(Beginning of Records shown)

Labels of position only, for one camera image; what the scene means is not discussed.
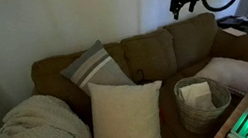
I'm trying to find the wooden table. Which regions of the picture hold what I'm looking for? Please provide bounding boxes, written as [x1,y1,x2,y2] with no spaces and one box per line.
[199,81,248,138]

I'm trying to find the dark side table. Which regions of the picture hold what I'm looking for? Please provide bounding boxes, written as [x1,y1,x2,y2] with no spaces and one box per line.
[216,12,248,42]

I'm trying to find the white tasselled pillow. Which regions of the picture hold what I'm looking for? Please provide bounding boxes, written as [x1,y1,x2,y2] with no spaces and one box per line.
[190,50,248,103]

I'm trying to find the white folded cloth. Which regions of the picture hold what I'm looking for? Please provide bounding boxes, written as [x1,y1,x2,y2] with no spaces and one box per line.
[178,80,218,115]

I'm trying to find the grey striped pillow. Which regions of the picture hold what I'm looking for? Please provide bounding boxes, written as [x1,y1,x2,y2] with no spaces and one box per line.
[54,34,136,101]

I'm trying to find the grey woven basket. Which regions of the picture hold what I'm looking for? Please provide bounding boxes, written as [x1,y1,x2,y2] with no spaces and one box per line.
[172,70,237,137]

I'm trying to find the plain cream square pillow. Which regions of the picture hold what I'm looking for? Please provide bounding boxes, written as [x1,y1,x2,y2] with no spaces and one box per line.
[80,70,172,138]

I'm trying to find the white paper sheet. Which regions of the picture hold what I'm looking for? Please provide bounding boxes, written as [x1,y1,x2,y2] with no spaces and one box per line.
[222,23,248,40]

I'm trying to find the brown sofa back cushion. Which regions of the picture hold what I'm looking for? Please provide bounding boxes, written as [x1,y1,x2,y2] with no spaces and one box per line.
[119,27,181,88]
[161,10,224,72]

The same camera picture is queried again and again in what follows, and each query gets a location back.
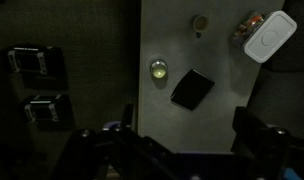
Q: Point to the glass jar candle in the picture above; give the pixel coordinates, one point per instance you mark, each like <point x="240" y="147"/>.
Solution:
<point x="158" y="69"/>

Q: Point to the dark patterned sofa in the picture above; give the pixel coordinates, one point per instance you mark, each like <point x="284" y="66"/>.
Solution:
<point x="285" y="96"/>

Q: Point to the clear container with white lid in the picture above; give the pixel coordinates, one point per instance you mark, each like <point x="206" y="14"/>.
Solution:
<point x="270" y="37"/>

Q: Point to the dark blue mug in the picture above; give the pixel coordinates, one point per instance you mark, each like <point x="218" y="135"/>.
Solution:
<point x="200" y="24"/>

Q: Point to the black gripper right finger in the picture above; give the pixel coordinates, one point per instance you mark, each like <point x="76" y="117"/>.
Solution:
<point x="258" y="146"/>

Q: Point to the black rectangular block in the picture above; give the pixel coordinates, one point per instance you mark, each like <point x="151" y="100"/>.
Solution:
<point x="192" y="90"/>

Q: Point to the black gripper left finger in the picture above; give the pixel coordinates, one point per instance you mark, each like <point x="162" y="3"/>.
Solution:
<point x="102" y="150"/>

(End of Records shown)

→ Task description
The result should be the same data as above, line for line, with the pictures gone.

→ Response to the exercise
Labels of position only, for one camera image; what the scene means is not discussed.
I'm trying to find the wooden table. Which regions of the picture hold what I'm looking for? Please provide bounding boxes, written as [x1,y1,x2,y2] with no spaces and one box per line.
[199,81,248,138]

I'm trying to find the dark side table. Which regions of the picture hold what I'm looking for? Please provide bounding boxes, written as [x1,y1,x2,y2] with no spaces and one box per line.
[216,12,248,42]

I'm trying to find the white tasselled pillow. Which regions of the picture hold what I'm looking for? Please provide bounding boxes, written as [x1,y1,x2,y2] with no spaces and one box per line.
[190,50,248,103]

I'm trying to find the white folded cloth. Which regions of the picture hold what I'm looking for? Please provide bounding boxes, written as [x1,y1,x2,y2] with no spaces and one box per line.
[178,80,218,115]

I'm trying to find the grey striped pillow. Which regions of the picture hold what I'm looking for? Please provide bounding boxes, written as [x1,y1,x2,y2] with no spaces and one box per line.
[54,34,136,101]

I'm trying to find the grey woven basket. Which regions of the picture hold what I'm looking for? Please provide bounding boxes, written as [x1,y1,x2,y2] with no spaces and one box per line.
[172,70,237,137]

I'm trying to find the plain cream square pillow. Which regions of the picture hold what I'm looking for? Please provide bounding boxes, written as [x1,y1,x2,y2] with no spaces and one box per line.
[80,70,172,138]

I'm trying to find the white paper sheet. Which regions of the picture hold what I'm looking for? Please provide bounding boxes, written as [x1,y1,x2,y2] with no spaces and one box per line.
[222,23,248,40]

I'm trying to find the brown sofa back cushion. Which regions of the picture hold what I'm looking for? Please provide bounding boxes, written as [x1,y1,x2,y2] with no spaces and one box per line.
[119,27,181,88]
[161,10,224,72]

The same camera picture is queried again and again in what follows, and each query gets a location back.
Q: Point to the glass jar candle in the picture above; give the pixel coordinates, one point per instance you mark, each like <point x="240" y="147"/>.
Solution:
<point x="158" y="69"/>

Q: Point to the dark patterned sofa in the picture above; give the pixel coordinates, one point per instance you mark, each like <point x="284" y="66"/>.
Solution:
<point x="285" y="96"/>

Q: Point to the clear container with white lid in the picture above; give the pixel coordinates, one point per instance you mark, each like <point x="206" y="14"/>.
Solution:
<point x="270" y="37"/>

Q: Point to the dark blue mug in the picture above; give the pixel coordinates, one point per instance you mark, each like <point x="218" y="135"/>.
Solution:
<point x="200" y="24"/>

Q: Point to the black gripper right finger in the picture above; give the pixel coordinates, one point per instance you mark, each like <point x="76" y="117"/>.
Solution:
<point x="258" y="146"/>

Q: Point to the black rectangular block in the picture above; give the pixel coordinates, one point per instance you mark, each like <point x="151" y="100"/>.
Solution:
<point x="192" y="90"/>

Q: Point to the black gripper left finger in the picture above; give the pixel coordinates, one point per instance you mark, each like <point x="162" y="3"/>.
Solution:
<point x="102" y="150"/>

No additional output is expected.